Whenever a picture appears in the data, skip it and write out all other material exactly.

..............................

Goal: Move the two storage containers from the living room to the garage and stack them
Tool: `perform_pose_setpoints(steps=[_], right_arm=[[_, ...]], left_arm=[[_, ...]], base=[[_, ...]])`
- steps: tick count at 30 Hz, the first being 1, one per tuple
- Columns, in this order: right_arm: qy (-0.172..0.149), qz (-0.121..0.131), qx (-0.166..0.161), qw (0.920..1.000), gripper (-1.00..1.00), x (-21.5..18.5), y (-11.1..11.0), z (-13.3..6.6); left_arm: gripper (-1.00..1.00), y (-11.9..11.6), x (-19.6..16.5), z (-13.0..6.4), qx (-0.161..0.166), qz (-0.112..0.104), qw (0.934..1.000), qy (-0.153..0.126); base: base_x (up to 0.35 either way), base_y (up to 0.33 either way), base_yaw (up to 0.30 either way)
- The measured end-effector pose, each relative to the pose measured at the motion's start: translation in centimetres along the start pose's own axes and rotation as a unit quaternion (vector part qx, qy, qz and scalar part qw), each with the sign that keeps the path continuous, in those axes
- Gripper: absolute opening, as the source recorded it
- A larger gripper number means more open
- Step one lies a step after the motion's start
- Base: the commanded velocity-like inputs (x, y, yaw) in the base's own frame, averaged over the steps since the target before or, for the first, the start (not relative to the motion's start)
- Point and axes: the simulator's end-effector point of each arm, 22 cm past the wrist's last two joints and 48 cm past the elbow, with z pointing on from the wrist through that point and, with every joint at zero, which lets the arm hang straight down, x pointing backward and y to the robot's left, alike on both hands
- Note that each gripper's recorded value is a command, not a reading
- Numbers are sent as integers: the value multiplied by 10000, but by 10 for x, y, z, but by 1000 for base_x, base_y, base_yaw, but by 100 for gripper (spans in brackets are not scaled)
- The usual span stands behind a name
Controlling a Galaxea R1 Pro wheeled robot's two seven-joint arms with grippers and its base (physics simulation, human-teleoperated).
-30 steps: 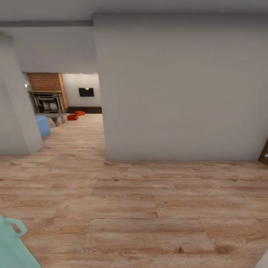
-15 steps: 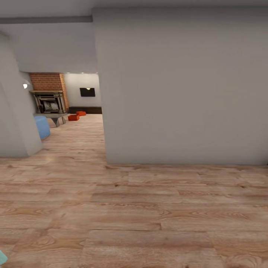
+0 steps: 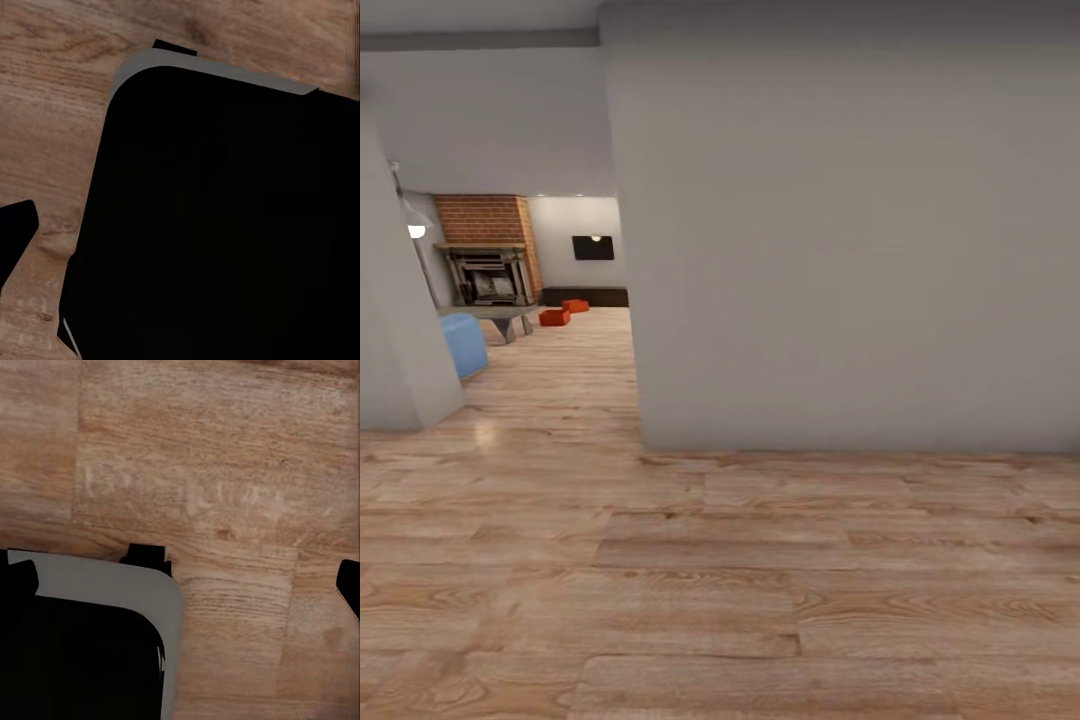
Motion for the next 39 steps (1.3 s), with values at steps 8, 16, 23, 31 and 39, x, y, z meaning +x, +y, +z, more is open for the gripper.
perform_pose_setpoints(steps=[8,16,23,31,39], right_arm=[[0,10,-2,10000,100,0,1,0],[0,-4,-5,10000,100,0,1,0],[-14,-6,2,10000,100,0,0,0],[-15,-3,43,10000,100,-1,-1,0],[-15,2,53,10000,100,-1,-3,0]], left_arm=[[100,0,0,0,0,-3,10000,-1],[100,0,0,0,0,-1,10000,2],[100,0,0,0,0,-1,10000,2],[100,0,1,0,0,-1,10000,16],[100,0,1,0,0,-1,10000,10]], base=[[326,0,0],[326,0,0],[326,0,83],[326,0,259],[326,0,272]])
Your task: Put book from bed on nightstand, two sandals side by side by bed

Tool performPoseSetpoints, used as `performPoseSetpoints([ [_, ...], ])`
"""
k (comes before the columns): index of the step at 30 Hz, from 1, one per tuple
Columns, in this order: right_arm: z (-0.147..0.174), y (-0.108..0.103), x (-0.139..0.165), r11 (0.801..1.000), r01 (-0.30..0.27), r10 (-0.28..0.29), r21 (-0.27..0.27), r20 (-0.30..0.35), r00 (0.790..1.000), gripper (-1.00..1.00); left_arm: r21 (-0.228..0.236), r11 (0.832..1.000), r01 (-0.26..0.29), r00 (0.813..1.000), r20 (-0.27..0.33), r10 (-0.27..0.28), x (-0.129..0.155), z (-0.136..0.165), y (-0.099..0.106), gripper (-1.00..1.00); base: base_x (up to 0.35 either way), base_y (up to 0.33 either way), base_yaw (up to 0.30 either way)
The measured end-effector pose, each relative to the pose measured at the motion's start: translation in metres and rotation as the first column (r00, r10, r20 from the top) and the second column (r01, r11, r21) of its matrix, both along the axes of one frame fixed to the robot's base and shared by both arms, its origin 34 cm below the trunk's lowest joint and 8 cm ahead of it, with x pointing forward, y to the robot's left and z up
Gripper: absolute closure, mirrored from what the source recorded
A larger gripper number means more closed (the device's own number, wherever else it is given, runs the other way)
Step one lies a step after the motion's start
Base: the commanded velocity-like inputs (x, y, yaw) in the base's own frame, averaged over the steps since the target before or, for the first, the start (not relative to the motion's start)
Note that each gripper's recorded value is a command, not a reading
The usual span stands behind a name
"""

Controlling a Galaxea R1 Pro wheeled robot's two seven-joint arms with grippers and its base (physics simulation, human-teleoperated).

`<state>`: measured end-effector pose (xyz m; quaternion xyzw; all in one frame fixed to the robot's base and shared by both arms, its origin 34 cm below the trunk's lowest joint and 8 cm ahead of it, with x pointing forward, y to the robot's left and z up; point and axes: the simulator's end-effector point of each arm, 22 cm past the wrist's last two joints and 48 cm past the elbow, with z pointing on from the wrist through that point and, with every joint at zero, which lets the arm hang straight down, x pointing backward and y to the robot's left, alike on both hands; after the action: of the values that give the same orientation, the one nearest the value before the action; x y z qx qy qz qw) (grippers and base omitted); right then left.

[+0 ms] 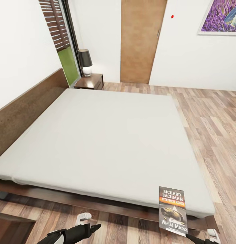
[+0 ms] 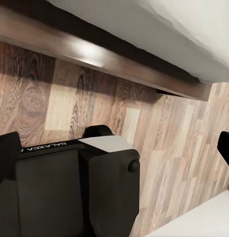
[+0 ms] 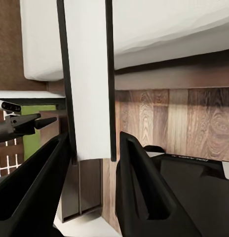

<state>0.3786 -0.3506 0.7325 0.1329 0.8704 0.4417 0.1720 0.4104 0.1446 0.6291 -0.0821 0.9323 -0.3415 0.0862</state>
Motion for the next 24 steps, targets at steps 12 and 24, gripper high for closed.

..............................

Answer to this problem:
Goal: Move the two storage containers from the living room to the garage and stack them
Tool: `perform_pose_setpoints(steps=[_], right_arm=[[_, ...]], left_arm=[[_, ...]], base=[[_, ...]])`
- steps: tick count at 30 Hz, the first being 1, one per tuple
- Columns, in this order: right_arm: qy (-0.172..0.149), qz (-0.121..0.131), qx (-0.166..0.161), qw (0.920..1.000), gripper (-1.00..1.00), x (-21.5..18.5), y (-11.1..11.0), z (-13.3..6.6); left_arm: gripper (-1.00..1.00), y (-11.9..11.6), x (-19.6..16.5), z (-13.0..6.4), qx (-0.161..0.166), qz (-0.112..0.104), qw (0.934..1.000), qy (-0.153..0.126); base: base_x (up to 0.35 either way), base_y (up to 0.33 either way), base_yaw (up to 0.30 either way)
- The measured end-effector pose, each relative to the pose measured at the motion's start: translation in centimetres along the start pose's own axes and rotation as a unit quaternion (vector part qx, qy, qz and scalar part qw), each with the sign that keeps the path continuous, in those axes
- Gripper: absolute opening, as the source recorded it
- A larger gripper number means more open
- Step one lies a step after the motion's start
- Base: the commanded velocity-like inputs (x, y, yaw) in the base's own frame, averaged over the steps since the target before or, for the first, the start (not relative to the motion's start)
- Point and axes: the simulator's end-effector point of each arm, 22 cm past the wrist's last two joints and 48 cm past the elbow, with z pointing on from the wrist through that point and, with every joint at zero, which lets the arm hang straight down, x pointing backward and y to the robot's left, alike on both hands
- Note that each gripper's recorded value is a command, not a reading
- Numbers are sent as integers: the value multiplied by 10000, but by 10 for x, y, z, but by 1000 for base_x, base_y, base_yaw, but by 100 for gripper (spans in brackets are not scaled)
- The usual span stands behind a name
Controlling a Galaxea R1 Pro wheeled robot's two seven-joint arms with grippers and its base (physics simulation, human-teleoperated).
-30 steps: 
-15 steps: 
+0 steps: 
Motion for the next 39 steps (1.3 s), with values at steps 8, 16, 23, 31 and 39, x, y, z meaning +x, +y, +z, more is open for the gripper.
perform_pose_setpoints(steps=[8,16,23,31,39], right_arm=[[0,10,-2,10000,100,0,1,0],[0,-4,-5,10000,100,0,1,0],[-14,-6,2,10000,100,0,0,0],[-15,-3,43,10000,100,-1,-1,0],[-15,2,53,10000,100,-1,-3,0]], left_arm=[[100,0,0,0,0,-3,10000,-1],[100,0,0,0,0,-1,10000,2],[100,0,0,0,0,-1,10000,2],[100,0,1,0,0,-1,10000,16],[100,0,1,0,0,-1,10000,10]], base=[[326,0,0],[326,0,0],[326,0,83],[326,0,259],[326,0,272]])
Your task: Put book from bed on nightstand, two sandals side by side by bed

Tool performPoseSetpoints, used as `performPoseSetpoints([ [_, ...], ])`
"""
k (comes before the columns): index of the step at 30 Hz, from 1, one per tuple
Columns, in this order: right_arm: z (-0.147..0.174), y (-0.108..0.103), x (-0.139..0.165), r11 (0.801..1.000), r01 (-0.30..0.27), r10 (-0.28..0.29), r21 (-0.27..0.27), r20 (-0.30..0.35), r00 (0.790..1.000), gripper (-1.00..1.00); left_arm: r21 (-0.228..0.236), r11 (0.832..1.000), r01 (-0.26..0.29), r00 (0.813..1.000), r20 (-0.27..0.33), r10 (-0.27..0.28), x (-0.129..0.155), z (-0.136..0.165), y (-0.099..0.106), gripper (-1.00..1.00); base: base_x (up to 0.35 either way), base_y (up to 0.33 either way), base_yaw (up to 0.30 either way)
The measured end-effector pose, each relative to the pose measured at the motion's start: translation in metres and rotation as the first column (r00, r10, r20 from the top) and the second column (r01, r11, r21) of its matrix, both along the axes of one frame fixed to the robot's base and shared by both arms, its origin 34 cm below the trunk's lowest joint and 8 cm ahead of it, with x pointing forward, y to the robot's left and z up
Gripper: absolute closure, mirrored from what the source recorded
A larger gripper number means more closed (the device's own number, wherever else it is given, runs the other way)
Step one lies a step after the motion's start
Base: the commanded velocity-like inputs (x, y, yaw) in the base's own frame, averaged over the steps since the target before or, for the first, the start (not relative to the motion's start)
Note that each gripper's recorded value is a command, not a reading
The usual span stands behind a name
"""

Controlling a Galaxea R1 Pro wheeled robot's two seven-joint arms with grippers and its base (physics simulation, human-teleoperated).

`<state>`: measured end-effector pose (xyz m; quaternion xyzw; all in one frame fixed to the robot's base and shared by both arms, its origin 34 cm below the trunk's lowest joint and 8 cm ahead of it, with x pointing forward, y to the robot's left and z up; point and axes: the simulator's end-effector point of each arm, 22 cm past the wrist's last two joints and 48 cm past the elbow, with z pointing on from the wrist through that point and, with every joint at zero, which lets the arm hang straight down, x pointing backward and y to the robot's left, alike on both hands; after the action: of the values that give the same orientation, the one nearest the value before the action; x y z qx qy qz qw) (grippers and base omitted); right then left.

[+0 ms] 
[+0 ms] 
[+0 ms] 

<state>0.3786 -0.3506 0.7325 0.1329 0.8704 0.4417 0.1720 0.4104 0.1446 0.6291 -0.0821 0.9323 -0.3415 0.0862</state>
Motion for the next 24 steps, targets at steps 12 and 24, gripper high for closed.

This output completes the exercise.